Financial difficulty is also unsurprisingly associated with low household income, with twice as many people with an income between £10k and £20k having fallen behind or borrowed to make ends meet as those with an income between £50k and £60k, while three times as many have experienced hardship.

In response to this growing crisis, we are calling on the government to urgently develop plans that go beyond the current crisis management response to a recovery strategy that puts people swept into debt at its heart. The report has identified three pillars of a strategy to underpin the country’s economic recovery.

  1. The government and regulators must extend and strengthen protections for those experiencing financial difficulty during the pandemic.

    More than 3m people negatively affected by coronavirus have fallen behind on essential bills such as council tax, rent and utilities since March, despite support mechanisms in place.

    With some of these mechanisms coming to an end, and restrictions and social distancing set to continue well into next year, the government and regulators risk leaving millions more at risk of aggressive enforcement action, eviction and insolvency unless they update and extend protections.

    The report details how – by tabling measures including extending the Government’s council tax fund and suspending bailiff collections activity.
  2. We are calling for targeted government funding to help households struggling financially due to COVID-19.

    The funding would pay for interest-free loans, with re-payment contingent on income, to help struggling households address coronavirus-related arrears and debt safely.

    We estimate there are nearly 3 million people affected by coronavirus who are now at high risk of long-term debt problems. As a matter of necessity, the government should act to help financially vulnerable people in this group, through the creation of targeted funding that provides no-interest loans with deferred, income-contingent repayment to help the following three groups of households:

    • Households with unmanageable priority arrears
    • Households who will be forced to into survival borrowing to make ends meet
    • Households who have had to borrow to pay for essentials due to coronavirus
  3. The government should put in place a more effective safety net for those experiencing financial difficulty by expanding local emergency support and ensuring households have sufficient income to make ends meet 

    It is clear from the data above that current safety nets are not protecting those who need it most. 24% of people who have made a Universal Credit application since March are in severe problem debt and 28% are showing signs of financial difficulty.

    The report sets out how government can prevent hardship more effectively through targeted investment in the social safety net, including by maintaining the £1,000 uplift to Universal Credit/working tax credit from April next year, extending the uplift to disability and legacy benefits as soon as possible, and by suspending non-priority deductions to repay debt from Universal Credit.

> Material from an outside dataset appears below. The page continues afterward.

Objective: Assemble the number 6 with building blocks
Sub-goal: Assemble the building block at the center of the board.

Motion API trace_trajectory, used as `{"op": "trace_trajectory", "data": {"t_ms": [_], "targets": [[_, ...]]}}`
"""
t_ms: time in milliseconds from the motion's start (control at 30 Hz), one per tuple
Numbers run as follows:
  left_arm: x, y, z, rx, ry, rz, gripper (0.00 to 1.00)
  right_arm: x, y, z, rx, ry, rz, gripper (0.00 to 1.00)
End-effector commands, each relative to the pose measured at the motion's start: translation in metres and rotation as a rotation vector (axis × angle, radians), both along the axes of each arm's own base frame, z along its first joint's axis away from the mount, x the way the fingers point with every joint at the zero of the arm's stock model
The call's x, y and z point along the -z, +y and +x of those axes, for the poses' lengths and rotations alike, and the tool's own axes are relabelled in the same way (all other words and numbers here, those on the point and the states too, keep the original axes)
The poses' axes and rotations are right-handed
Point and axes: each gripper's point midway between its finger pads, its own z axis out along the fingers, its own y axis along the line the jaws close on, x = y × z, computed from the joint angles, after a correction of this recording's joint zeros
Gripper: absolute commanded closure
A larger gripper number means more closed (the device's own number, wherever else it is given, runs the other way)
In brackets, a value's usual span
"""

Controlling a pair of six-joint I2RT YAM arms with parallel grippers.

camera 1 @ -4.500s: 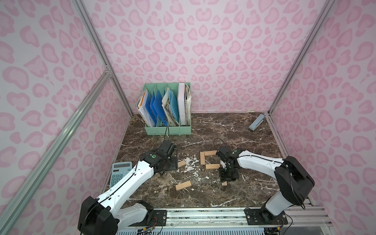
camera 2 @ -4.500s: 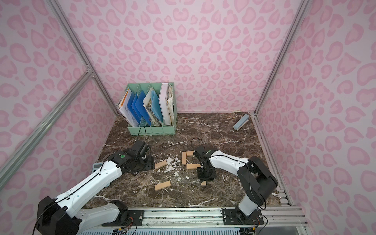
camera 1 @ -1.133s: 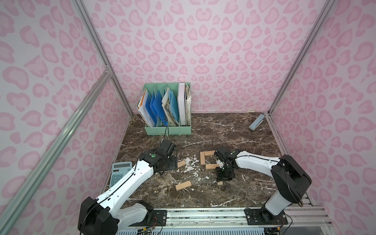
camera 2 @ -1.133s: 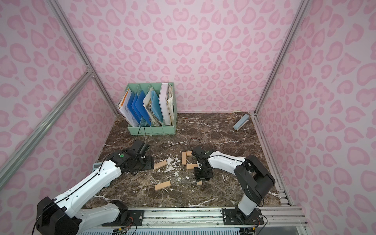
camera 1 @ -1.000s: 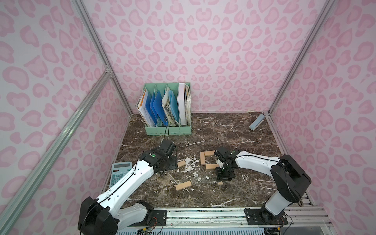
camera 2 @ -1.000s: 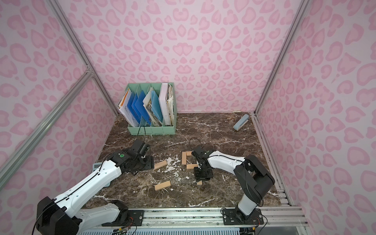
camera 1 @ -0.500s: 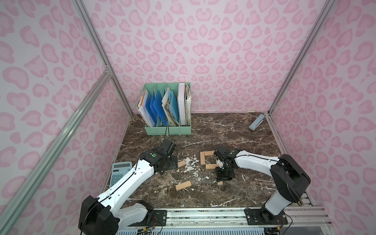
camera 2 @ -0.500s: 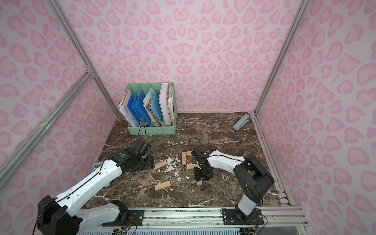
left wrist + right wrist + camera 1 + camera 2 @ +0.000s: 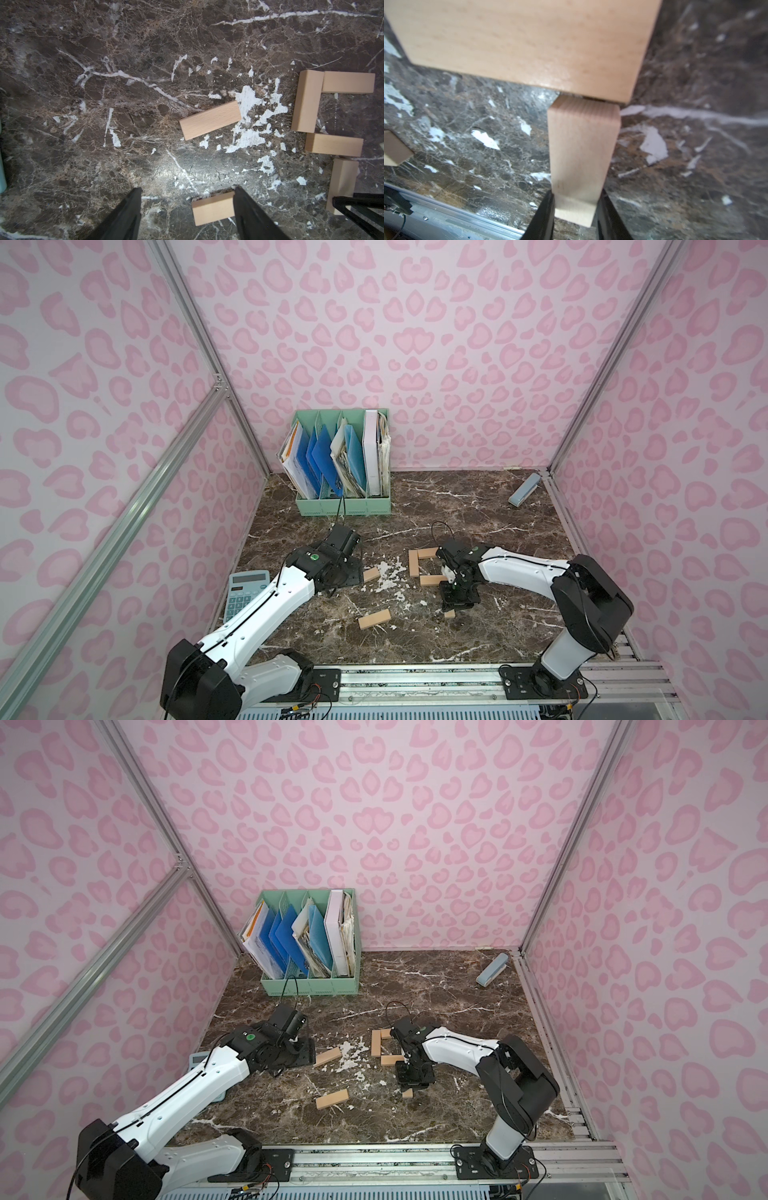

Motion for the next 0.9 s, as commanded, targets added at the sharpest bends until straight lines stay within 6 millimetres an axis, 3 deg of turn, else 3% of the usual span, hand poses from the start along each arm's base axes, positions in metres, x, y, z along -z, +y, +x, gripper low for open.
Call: {"op": "trace_trajectory", "data": {"t_ms": [0, 733, 800, 867], "targets": [[-0.0012, -0.0011, 0.0009, -0.003, -0.004, -0.008, 0.27, 0.0009, -0.0037, 0.0069, 0.005, -0.036, -0.03, 0.74], [-0.0004, -0.0016, 0.0011, -0.003, -0.002, -0.009, 0.27, 0.0013, -0.0031, 0.004, 0.01, -0.028, -0.022, 0.75], [-0.0001, -0.0019, 0.0011, -0.003, -0.001, -0.011, 0.27, 0.0015, -0.003, 0.0027, 0.008, -0.024, -0.019, 0.7], [0.0001, -0.002, 0.0012, -0.005, -0.002, -0.012, 0.27, 0.0018, -0.0031, 0.0017, 0.007, -0.018, -0.019, 0.6]]}}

Commenting on the report, Phil Andrew, CEO of StepChange, says:

“This report paints a picture of a nation sleep-walking into a debt crisis. Despite a bold initial reaction to the pandemic, the government and financial services sector’s toolkit of responses has not evolved, and the result is a spiralling number of people being plunged into debt due to Covid-19. And the worst is yet to come.

“This winter, a second national lockdown will drive unemployment, reduced hours and rising energy bills, all of which is hampering economic recovery. Without a bold, long-term vision for those financially affected by the pandemic there is a real danger of lasting economic and social damage that will deepen inequality, jeopardise the government’s levelling-up ambitions and act as a drag on economic recovery.

“Strengthening short-term protections like furlough will buy time for those experiencing temporary financial difficulty. Now we need to see the Government provide targeted funding that can enable households to exit safely from coronavirus debt. Concentrating support in this way can reduce the hardship and damaging impact of long-term debt on health, mental health and the economy, as well as countering the impact of coronavirus on inequality.”